Your copy should contain exactly the lines from the start of the material through the line containing "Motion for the", and no pictures.

* * * * * * * * *

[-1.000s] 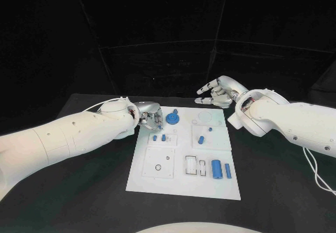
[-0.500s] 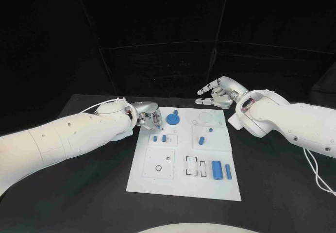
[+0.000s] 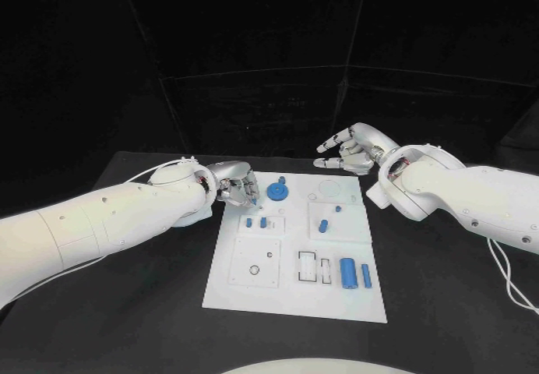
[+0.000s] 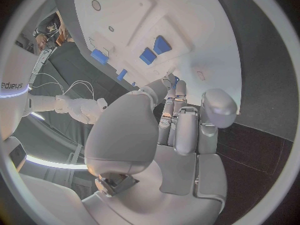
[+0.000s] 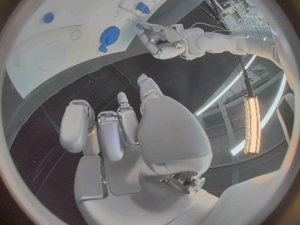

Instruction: Assemble the parts on the task board

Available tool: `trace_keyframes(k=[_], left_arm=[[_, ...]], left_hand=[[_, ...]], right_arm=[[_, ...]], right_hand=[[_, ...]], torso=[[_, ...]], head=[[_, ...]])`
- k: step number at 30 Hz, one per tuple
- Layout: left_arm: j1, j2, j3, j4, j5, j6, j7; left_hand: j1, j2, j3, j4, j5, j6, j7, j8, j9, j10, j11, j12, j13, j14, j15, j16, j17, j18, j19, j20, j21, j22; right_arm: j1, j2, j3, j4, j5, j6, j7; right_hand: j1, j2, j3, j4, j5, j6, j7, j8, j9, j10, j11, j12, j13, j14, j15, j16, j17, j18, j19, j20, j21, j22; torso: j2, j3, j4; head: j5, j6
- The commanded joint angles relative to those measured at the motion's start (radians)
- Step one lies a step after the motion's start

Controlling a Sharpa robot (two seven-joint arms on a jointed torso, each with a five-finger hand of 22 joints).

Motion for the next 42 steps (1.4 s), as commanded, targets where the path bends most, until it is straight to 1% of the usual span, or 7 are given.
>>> trace_keyframes(k=[1,5,9,15,22,31,42], left_arm=[[0.001,0.001,0.001,0.004,0.025,-0.017,0.018],[0.001,0.007,0.001,0.004,0.028,-0.014,0.02],[0.001,0.016,0.001,-0.003,0.029,-0.007,0.018],[0.001,0.031,0.001,-0.015,0.03,0.002,0.017],[0.001,0.045,0.001,-0.026,0.03,0.012,0.015],[0.001,0.051,0.0,-0.039,0.03,0.035,0.005],[0.001,0.053,0.0,-0.043,0.03,0.065,-0.001]], left_hand=[[-0.004,0.002,0.003,-0.005,-0.002,0.008,-0.002,-0.006,0.0,0.009,0.0,-0.004,-0.001,0.033,-0.004,0.0,-0.001,-0.012,0.004,0.001,0.004,0.0],[-0.005,0.002,0.003,-0.006,-0.002,0.008,-0.001,-0.007,-0.001,0.01,0.001,-0.005,-0.001,0.034,-0.004,0.001,0.0,-0.012,0.004,0.001,0.004,0.001],[-0.007,0.0,0.003,-0.006,-0.002,0.008,-0.001,-0.007,-0.001,0.01,0.001,-0.005,-0.002,0.033,-0.004,0.0,-0.001,-0.012,0.003,0.001,0.003,0.001],[-0.009,-0.002,0.002,-0.006,-0.002,0.008,0.0,-0.008,-0.002,0.01,0.002,-0.006,-0.002,0.033,-0.003,0.0,-0.001,-0.012,0.003,0.001,0.005,0.002],[-0.009,-0.002,0.002,-0.007,-0.002,0.008,0.0,-0.008,-0.002,0.01,0.002,-0.007,-0.002,0.033,-0.003,0.0,-0.003,-0.012,0.003,0.001,0.005,0.002],[-0.01,-0.002,0.002,-0.007,-0.002,0.008,0.0,-0.009,-0.002,0.01,0.002,-0.007,-0.002,0.033,-0.003,-0.001,-0.004,-0.012,0.003,0.001,0.003,0.001],[-0.01,-0.002,0.002,-0.007,-0.002,0.008,0.0,-0.009,-0.003,0.01,0.002,-0.007,-0.002,0.032,-0.003,-0.002,-0.007,-0.012,0.003,0.001,0.002,0.0]], right_arm=[[0.002,-0.001,0.001,0.001,-0.001,-0.003,0.006],[0.002,0.0,0.001,0.001,-0.001,-0.003,0.006],[0.002,0.0,0.001,0.002,-0.001,-0.002,0.006],[0.002,0.0,0.001,0.003,-0.001,-0.002,0.006],[0.002,0.0,0.001,0.004,-0.001,-0.002,0.006],[0.002,-0.001,0.001,0.005,-0.001,-0.003,0.005],[0.002,-0.002,0.001,0.006,-0.001,-0.003,0.005]], right_hand=[[0.001,0.013,-0.003,-0.005,0.005,0.006,-0.001,0.004,-0.001,-0.007,0.0,-0.001,0.039,0.068,-0.008,-0.005,0.078,0.006,-0.008,0.0,-0.003,-0.001],[0.001,0.013,-0.003,-0.005,0.005,0.006,-0.001,0.004,-0.001,-0.007,0.0,-0.001,0.039,0.068,-0.008,-0.005,0.078,0.006,-0.008,0.0,-0.003,-0.001],[0.001,0.013,-0.003,-0.005,0.005,0.006,-0.001,0.004,-0.001,-0.007,0.0,-0.001,0.039,0.068,-0.008,-0.005,0.078,0.006,-0.008,0.0,-0.003,-0.001],[0.001,0.013,-0.003,-0.005,0.005,0.006,-0.001,0.004,-0.001,-0.007,0.0,-0.001,0.039,0.068,-0.008,-0.005,0.078,0.006,-0.008,0.0,-0.003,-0.001],[0.001,0.013,-0.003,-0.005,0.005,0.006,-0.001,0.004,-0.001,-0.007,0.0,-0.001,0.039,0.068,-0.008,-0.005,0.078,0.006,-0.008,0.0,-0.003,-0.001],[0.001,0.013,-0.003,-0.005,0.005,0.006,-0.001,0.004,-0.001,-0.007,0.0,-0.001,0.039,0.068,-0.008,-0.005,0.078,0.006,-0.008,0.0,-0.003,-0.001],[0.001,0.013,-0.003,-0.005,0.005,0.006,-0.001,0.004,-0.001,-0.007,0.0,-0.001,0.039,0.068,-0.008,-0.005,0.078,0.006,-0.008,0.0,-0.003,-0.001]], torso=[[0.0,0.0001,-0.0006],[0.001,0.0007,-0.0012],[0.002,0.0004,-0.002],[0.001,0.0006,-0.0009],[0.001,0.0009,-0.0017],[0.001,0.0001,0.0],[0.001,0.0001,-0.0004]], head=[[0.0,0.0],[0.001,0.001],[0.0,0.002],[-0.004,0.0],[-0.003,0.0],[-0.006,-0.004],[-0.005,-0.01]])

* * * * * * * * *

- [SOLUTION]:
[-1.000s] 
[-0.500s] 
[+0.000s] 
[+0.000s] 
[+0.000s] 

Instruction: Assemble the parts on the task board

Available tool: `trace_keyframes(k=[_], left_arm=[[_, ...]], left_hand=[[_, ...]], right_arm=[[_, ...]], right_hand=[[_, ...]], torso=[[_, ...]], head=[[_, ...]])`
- k: step number at 30 Hz, one per tuple
- Layout: left_arm: j1, j2, j3, j4, j5, j6, j7; left_hand: j1, j2, j3, j4, j5, j6, j7, j8, j9, j10, j11, j12, j13, j14, j15, j16, j17, j18, j19, j20, j21, j22; right_arm: j1, j2, j3, j4, j5, j6, j7; right_hand: j1, j2, j3, j4, j5, j6, j7, j8, j9, j10, j11, j12, j13, j14, j15, j16, j17, j18, j19, j20, j21, j22; torso: j2, j3, j4; head: j5, j6
- The commanded joint angles relative to those measured at the motion's start (radians)
- Step one lies a step after the motion's start

Controlling a Sharpa robot (two seven-joint arms on a jointed torso, each with a five-finger hand of 22 joints).

Motion for the next 42 steps (1.4 s), as commanded, targets where the path bends most, until it is straight to 1% of the usual span, or 7 are given.

That completes the exercise.